Tulsa Indus. Auth. v. City of Tulsa, 105,460.

Citation270 P.3d 113,2011 OK 57
Decision Date06 February 2012
Docket NumberNo. 105,460.,105,460.
PartiesTULSA INDUSTRIAL AUTHORITY, an Oklahoma Public Trust, Plaintiff/Appellee, v. CITY OF TULSA, Oklahoma, and Tulsa Hills, L.L.C., Defendants/Appellees.State of Oklahoma, ex rel. J. Clark Bundren, M.D., a resident taxpayer of the City of Tulsa, State of Oklahoma, Intervenor/Appellant.
CourtSupreme Court of Oklahoma

OPINION TEXT STARTS HERE

ON CERTIORARI TO THE OKLAHOMA COURT OF CIVIL APPEALS, DIVISION NO. 4¶ 0 Taxpayer gave qui tam notice and demand to the Tulsa Industrial Authority (TIA) and the City of Tulsa. TIA sought a declaratory judgment that its conduct was legal, and Taxpayer sought to intervene. The parties objected, and the Hon. Mary F. Fitzgerald, District Judge, Tulsa County, denied Taxpayer's motion to intervene and he appealed. Appellees claimed that the appeal was moot and sought dismissal of the appeal. The Court of Civil Appeals dismissed Taxpayer's appeal for reason that he did not seek to stay the trial court proceedings during the appeal. Taxpayer petitioned this Court for certiorari to the Court of Civil Appeals. We hold that: (1) The qui tam statutes, 62 O.S. §§ 372 and 373, do not ordinarily apply to a public trust; (2) The trial court correctly denied the motion to intervene on Taxpayer's claim for qui tam relief but incorrectly denied the motion to intervene on Taxpayer's equitable relief claim; and (3) Taxpayer's appeal is not moot.CERTIORARI PREVIOUSLY GRANTED; OPINION OF THE COURT OF CIVIL APPEALS VACATED; ORDER OF THE DISTRICT COURT AFFIRMED IN PART AND REVERSED IN PART; AND CAUSE REMANDED WITH DIRECTIONS

J. Douglas Mann, Jerry A. Richardson, Rosenstein, Fist & Ringold, Tulsa, Oklahoma, for Appellee Tulsa Industrial Authority.

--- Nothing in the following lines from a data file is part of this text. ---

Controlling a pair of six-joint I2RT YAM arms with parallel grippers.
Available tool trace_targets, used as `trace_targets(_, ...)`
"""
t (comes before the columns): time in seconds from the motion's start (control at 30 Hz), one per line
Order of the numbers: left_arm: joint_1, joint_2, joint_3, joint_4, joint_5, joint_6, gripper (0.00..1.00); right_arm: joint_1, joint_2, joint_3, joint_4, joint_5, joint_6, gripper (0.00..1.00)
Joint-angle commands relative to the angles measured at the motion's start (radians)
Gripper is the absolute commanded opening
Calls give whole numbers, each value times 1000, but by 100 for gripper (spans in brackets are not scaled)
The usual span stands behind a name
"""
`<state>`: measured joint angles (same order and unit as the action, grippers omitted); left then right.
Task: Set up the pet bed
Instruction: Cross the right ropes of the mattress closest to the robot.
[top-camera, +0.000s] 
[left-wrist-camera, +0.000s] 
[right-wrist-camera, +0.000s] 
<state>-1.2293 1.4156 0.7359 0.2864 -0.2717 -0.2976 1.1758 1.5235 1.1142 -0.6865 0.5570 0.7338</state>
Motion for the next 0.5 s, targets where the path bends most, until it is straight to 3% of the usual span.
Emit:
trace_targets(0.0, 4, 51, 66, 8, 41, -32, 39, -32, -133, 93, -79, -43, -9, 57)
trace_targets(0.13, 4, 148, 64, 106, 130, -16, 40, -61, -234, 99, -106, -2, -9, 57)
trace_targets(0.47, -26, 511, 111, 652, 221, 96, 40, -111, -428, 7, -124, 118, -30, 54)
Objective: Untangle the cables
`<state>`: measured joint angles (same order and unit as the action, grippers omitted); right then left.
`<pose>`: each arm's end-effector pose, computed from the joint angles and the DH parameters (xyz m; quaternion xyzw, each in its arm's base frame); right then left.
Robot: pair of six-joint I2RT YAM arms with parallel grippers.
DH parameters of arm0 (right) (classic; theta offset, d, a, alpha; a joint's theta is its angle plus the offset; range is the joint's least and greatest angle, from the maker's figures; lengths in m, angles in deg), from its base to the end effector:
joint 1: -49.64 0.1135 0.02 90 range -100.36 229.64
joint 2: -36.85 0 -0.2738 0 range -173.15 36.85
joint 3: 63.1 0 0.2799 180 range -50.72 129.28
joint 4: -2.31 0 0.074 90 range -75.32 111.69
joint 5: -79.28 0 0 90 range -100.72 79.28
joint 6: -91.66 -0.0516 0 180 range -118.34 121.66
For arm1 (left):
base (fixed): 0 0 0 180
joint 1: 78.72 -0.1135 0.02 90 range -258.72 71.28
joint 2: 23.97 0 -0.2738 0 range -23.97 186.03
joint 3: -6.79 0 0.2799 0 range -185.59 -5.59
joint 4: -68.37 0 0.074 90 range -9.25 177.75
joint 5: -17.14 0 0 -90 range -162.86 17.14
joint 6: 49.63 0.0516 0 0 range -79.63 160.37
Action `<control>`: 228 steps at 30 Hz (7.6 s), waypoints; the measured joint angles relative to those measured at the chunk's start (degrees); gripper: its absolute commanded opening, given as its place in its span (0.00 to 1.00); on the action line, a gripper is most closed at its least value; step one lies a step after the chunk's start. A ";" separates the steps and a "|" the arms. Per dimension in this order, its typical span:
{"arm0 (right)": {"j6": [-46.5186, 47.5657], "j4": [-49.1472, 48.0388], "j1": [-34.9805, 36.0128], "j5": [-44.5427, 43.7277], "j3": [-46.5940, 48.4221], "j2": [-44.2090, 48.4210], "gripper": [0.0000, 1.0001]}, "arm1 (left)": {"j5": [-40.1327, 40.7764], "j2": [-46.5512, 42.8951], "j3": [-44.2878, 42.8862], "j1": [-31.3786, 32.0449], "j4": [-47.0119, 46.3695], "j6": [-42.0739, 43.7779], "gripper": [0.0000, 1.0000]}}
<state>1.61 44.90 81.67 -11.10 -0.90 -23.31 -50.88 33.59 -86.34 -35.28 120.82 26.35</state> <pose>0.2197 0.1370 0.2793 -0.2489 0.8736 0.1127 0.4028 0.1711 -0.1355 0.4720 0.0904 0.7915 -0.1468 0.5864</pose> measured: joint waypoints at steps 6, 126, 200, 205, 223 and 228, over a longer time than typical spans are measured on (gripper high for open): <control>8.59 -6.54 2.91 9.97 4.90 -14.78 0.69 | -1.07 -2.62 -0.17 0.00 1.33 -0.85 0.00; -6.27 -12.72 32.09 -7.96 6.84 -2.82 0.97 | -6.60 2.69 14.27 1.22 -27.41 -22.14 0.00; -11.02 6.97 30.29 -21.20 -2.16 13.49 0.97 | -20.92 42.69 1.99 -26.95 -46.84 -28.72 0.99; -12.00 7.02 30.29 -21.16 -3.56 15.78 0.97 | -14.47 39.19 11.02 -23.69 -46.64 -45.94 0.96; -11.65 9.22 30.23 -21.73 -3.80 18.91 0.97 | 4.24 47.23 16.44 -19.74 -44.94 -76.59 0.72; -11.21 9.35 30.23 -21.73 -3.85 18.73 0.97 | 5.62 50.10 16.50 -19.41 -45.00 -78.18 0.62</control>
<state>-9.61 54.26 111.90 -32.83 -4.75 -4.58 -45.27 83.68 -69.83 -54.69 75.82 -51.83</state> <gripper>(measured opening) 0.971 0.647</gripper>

Deidre O. Dexter, Patrick T. Bolden, Tulsa, OK, for Appellee City of Tulsa.

Lewis N. Carter, Michael S. Hall, Doerner, Saunders, Daniel & Anderson, L.L.P., Tulsa, OK, for Appellee Tulsa Hills, L.L.C.Larry R. Steidley, Jr., Claremore, OK, and Terry Guy Shipley, Norman, OK, for Appellant.EDMONDSON, J.

¶ 1 Two issues are presented in this appeal. The first is whether a taxpayer should have been allowed to intervene in a District Court proceeding that was brought to obtain a declaratory judgment stating that certain public expenditures and financing were lawful. A portion of this first issue involves whether a qui tam action may be brought on behalf of a public trust and against its officers. The second is whether this appeal is moot because the parties proceeded to obtain a declaratory judgment in the District Court after Taxpayer was not allowed to intervene. We address the second issue first because Appellees' claim for mootness would make unnecessary a decision on the first issue if they are correct, and because the mootness issue involves the same issue for both a mootness analysis and a determination whether a qui tam plaintiff should be allowed to intervene in a qui tam proceeding.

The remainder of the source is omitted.